I believed my first husband was a sex addict while I was married to him. When I tell people he was a sex addict – the most frequent reaction by men is a nod and a wink and ‘lucky you’. Most people think it means he wanted sex often. It is not a high libido or wanting sex more often than your partner. What it is, is a very controversial subject, just do a quick search online and you will see.
As far as I am concerned, if you don’t know a ‘sex addict’ that is all it is – an abstract, hypothetical, philosophical discussion. But I lived with someone who displayed all the behaviours of a sex addict and I attended a support group for partners of sex addicts – SANON. I know it exists. If an addiction is – something that is bad for you, you can’t stop even though you want to, affects your life and your health, is out of control and the behaviours escalate to achieve the same satisfaction – then sex is an addiction as all these things can apply to sex.
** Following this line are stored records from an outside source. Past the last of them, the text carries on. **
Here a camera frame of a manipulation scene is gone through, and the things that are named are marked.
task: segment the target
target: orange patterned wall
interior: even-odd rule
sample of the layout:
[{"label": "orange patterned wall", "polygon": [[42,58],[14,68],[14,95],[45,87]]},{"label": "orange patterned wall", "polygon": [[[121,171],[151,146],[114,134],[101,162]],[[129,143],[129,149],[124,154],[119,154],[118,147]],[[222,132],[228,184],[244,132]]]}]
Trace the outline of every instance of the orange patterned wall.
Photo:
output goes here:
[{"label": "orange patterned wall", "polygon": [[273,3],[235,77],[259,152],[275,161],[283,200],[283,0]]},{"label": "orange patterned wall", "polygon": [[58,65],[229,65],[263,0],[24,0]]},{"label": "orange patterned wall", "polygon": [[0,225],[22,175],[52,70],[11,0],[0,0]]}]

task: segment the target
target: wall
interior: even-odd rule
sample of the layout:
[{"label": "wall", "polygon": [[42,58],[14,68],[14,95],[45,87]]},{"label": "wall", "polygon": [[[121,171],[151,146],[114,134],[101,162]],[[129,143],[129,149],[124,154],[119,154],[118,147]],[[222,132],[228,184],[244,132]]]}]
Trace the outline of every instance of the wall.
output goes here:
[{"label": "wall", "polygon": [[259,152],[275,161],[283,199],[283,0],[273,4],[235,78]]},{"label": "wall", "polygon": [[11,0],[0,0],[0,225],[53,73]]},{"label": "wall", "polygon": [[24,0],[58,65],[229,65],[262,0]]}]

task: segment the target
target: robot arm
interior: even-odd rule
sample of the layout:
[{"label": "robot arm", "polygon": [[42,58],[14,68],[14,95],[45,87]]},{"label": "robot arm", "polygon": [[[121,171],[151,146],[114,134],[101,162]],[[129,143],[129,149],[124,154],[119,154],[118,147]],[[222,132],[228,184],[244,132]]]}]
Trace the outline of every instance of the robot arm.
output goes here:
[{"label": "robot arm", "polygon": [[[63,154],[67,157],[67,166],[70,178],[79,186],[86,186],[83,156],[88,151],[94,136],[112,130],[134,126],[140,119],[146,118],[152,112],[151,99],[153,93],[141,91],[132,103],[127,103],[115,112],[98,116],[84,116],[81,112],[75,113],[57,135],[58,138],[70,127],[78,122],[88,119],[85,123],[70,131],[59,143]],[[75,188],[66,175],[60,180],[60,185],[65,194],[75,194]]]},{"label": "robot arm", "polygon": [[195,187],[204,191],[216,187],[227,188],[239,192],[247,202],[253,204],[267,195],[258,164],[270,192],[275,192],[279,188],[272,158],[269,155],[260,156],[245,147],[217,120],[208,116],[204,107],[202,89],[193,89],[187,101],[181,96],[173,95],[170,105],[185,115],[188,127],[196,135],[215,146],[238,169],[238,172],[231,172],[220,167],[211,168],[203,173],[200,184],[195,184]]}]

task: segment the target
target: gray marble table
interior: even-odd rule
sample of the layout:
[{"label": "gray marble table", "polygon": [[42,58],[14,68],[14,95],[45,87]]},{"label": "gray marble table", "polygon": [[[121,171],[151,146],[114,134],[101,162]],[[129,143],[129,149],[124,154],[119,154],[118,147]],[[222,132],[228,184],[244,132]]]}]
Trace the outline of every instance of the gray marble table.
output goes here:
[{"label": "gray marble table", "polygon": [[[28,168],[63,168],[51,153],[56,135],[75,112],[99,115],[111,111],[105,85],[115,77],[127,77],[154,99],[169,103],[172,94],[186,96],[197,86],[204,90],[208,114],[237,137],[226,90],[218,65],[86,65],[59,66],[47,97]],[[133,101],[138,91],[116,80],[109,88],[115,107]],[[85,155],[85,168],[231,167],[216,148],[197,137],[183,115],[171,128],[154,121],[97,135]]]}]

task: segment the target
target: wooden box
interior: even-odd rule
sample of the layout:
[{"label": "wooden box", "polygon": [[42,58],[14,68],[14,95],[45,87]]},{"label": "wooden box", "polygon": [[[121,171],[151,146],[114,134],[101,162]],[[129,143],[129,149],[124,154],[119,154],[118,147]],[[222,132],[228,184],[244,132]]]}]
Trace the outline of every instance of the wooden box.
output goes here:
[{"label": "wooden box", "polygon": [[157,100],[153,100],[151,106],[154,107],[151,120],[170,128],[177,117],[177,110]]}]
I also know that some people can use it an an excuse for their sexual philandering – and in hindsight that is probably what my ex husband did – but I am still totally convinced it exists.
A lot of people with personality disorders also display the behaviours of a sexual addiction. I now believe it is the personality disorder that was the root of James’ sex addiction, and the reason he behaved how he did. Randi Kreger, who wrote ‘Walking on Egg Shells’ about Borderline Personality Disorder believes the same.
On her blog on Psychology Today talks about men with Borderline Personality Disorder and out of control sex.
Therapist Mary Gay, who treats many men with BPD, says she finds that borderline men frequently engage in addictive, sexually compulsive behaviours, including regularly hiring of prostitutes, having serial affairs, going to strip clubs, obsessively viewing pornography, engaging in voyeurism or exhibitionism, and compulsive masturbation. One borderline man used high-risk sex as his form of self-harm. He says:
The out-of-control sex was something I hated myself for, it was obsessive, it felt like an invisible hand grabbing me by the collar and dragging me off to do whatever. I needed to cause enough pain and degradation to myself. The incredible guilt of the risks I was exposing my partner to really destroyed something inside me. But when the inner loneliness was strongest, sex was the only thing that would quiet the fear.